Beginning October 1, the FDA will require commercial devices that do not detail cybersecurity measures, including plans to address post-market vulnerabilities, methods of coordinated exploit disclosure, and software bills of materials. Reject previous submission (see: FDA will soon begin refusing medical devices on the cyber).
In the meantime, between now and October 1, the FDA also expects such cybersecurity details to be included in new device submissions, but the agency is working with manufacturers to ensure that devices Address security flaws in documentation provided by manufacturers to FDA. Schwartz told his Information Security Media Group.
The FDA was given expanded powers over medical device cybersecurity by Congress as part of the omnibus funding bill signed into law by President Joe Biden in December (see: Exclusive: FDA Leader on Impact of New Medical Device Act).
The FDA’s “do not accept” policy has existed for years, but it did not apply to medical device cybersecurity. “It’s a kind of stage gating or screening for acceptance criteria for submissions that goes into effect Oct. 1,” she said. Are all appropriate administrative elements included? If any element is missing, the submission will be immediately rejected or returned.”
“There will always be legacy devices, and those legacy devices must be cybersecured and maintained in a safe and effective manner,” she said. Current legacy devices pose significant challenges for healthcare delivery organizations in that they cannot be patched or updated and present huge exposure and attack surfaces to healthcare organizations, she says.
As the FDA’s new policy takes hold, new products enter the market and eventually become legacy devices, so it’s important to patch identified vulnerabilities and update devices without impacting performance. I can”.
In this video interview with the Information Security Media Group, Schwartz also explains:
- Why most products reviewed by the FDA are considered “cyber devices” under the new regulations.
- Details of the documents FDA currently expects as part of premarket device submissions and how their cybersecurity review is being performed.
- What’s next in FDA’s plan for medical device cybersecurity.

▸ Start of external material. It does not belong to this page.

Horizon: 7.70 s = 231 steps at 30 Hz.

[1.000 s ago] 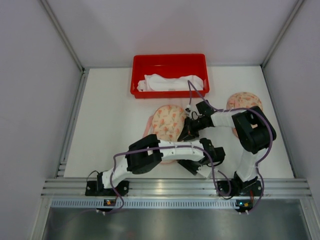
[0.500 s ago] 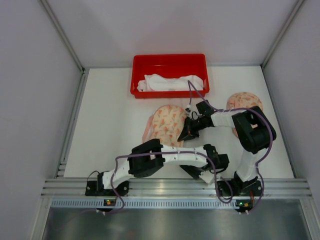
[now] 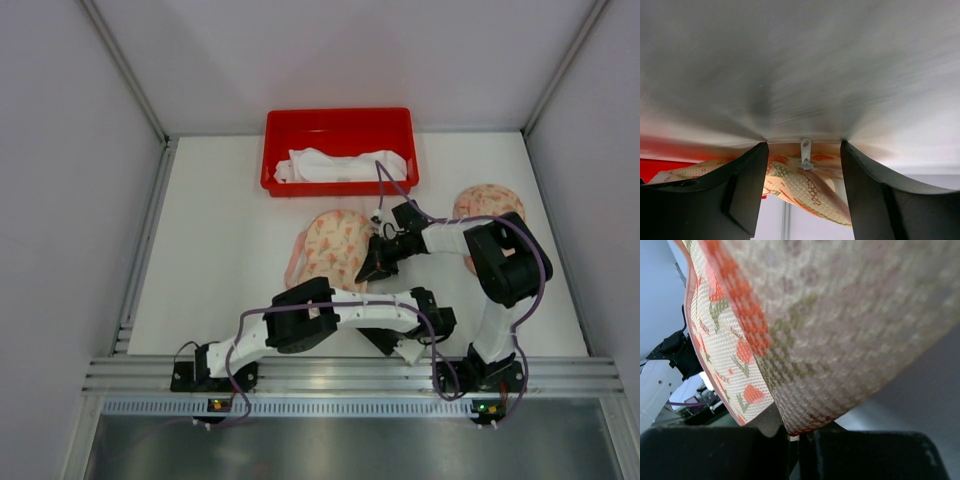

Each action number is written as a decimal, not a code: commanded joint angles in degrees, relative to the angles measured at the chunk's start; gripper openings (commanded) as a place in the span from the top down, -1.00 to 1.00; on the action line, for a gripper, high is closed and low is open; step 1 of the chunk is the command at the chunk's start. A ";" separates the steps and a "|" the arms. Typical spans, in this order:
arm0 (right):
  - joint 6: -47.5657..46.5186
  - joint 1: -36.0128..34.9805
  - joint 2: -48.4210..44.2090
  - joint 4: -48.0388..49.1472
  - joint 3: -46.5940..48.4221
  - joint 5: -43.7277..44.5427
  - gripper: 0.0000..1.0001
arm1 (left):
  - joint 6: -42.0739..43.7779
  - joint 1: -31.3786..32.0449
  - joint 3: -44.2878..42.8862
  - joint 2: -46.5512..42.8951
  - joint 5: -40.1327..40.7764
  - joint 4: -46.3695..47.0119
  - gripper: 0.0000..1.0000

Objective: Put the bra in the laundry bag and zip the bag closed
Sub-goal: Zip the laundry bag at the center of the board, then adjust the laundry bag at the center of the board.

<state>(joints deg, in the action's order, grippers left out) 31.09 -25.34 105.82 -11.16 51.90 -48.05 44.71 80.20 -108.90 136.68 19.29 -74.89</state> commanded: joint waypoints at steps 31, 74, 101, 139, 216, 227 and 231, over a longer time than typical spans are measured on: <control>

Schwartz supports the FDA’s Medical Device Cybersecurity Program. This includes raising awareness within the medical and public health sector, educating and conducting outreach, building partnerships and coalitions, and facilitating cooperation with other government agencies and the private sector. She also chairs her CDRH’s Cybersecurity Working Group, which is tasked with developing the FDA’s Medical Device Cybersecurity Policy, and co-chairs the Government Coordinating Council for the Healthcare and Public Health Critical Infrastructure Sector. I have served.